• _Given material_:

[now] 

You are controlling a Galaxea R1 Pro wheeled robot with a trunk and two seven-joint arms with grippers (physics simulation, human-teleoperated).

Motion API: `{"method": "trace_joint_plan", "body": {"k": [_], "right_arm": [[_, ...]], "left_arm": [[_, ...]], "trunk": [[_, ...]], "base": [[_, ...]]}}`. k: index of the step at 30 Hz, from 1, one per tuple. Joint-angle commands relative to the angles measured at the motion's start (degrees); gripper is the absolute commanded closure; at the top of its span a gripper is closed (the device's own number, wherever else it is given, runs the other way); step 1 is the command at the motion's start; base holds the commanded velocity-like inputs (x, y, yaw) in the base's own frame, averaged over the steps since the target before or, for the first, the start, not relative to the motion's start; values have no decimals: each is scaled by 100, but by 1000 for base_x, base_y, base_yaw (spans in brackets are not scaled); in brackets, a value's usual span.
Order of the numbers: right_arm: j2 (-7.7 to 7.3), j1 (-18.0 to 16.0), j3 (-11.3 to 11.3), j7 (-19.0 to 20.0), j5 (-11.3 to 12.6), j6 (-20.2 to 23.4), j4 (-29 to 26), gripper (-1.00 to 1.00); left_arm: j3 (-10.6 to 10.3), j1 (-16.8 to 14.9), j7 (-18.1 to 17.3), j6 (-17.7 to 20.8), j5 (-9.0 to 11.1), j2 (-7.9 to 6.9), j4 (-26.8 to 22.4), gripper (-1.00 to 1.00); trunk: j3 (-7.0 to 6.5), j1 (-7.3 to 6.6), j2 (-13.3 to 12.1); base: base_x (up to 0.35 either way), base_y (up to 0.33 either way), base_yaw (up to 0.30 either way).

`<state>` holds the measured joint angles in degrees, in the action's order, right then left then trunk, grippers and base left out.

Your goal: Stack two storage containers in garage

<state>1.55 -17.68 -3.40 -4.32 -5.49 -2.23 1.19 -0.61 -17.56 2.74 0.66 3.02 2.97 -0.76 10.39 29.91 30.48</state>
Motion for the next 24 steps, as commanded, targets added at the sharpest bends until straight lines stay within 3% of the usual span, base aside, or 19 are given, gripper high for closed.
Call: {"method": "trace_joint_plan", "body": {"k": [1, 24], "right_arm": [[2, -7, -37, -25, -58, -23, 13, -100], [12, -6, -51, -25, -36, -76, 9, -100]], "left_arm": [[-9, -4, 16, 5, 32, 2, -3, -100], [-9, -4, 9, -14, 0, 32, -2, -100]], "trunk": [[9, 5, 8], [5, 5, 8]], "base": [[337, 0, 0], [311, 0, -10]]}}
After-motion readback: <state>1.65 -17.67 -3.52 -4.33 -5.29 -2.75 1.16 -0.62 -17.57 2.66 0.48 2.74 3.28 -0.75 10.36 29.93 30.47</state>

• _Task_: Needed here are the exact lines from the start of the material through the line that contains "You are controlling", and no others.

• _Your response_:
[now] 

You are controlling a Galaxea R1 Pro wheeled robot with a trunk and two seven-joint arms with grippers (physics simulation, human-teleoperated).

Nothing further remains for this exercise.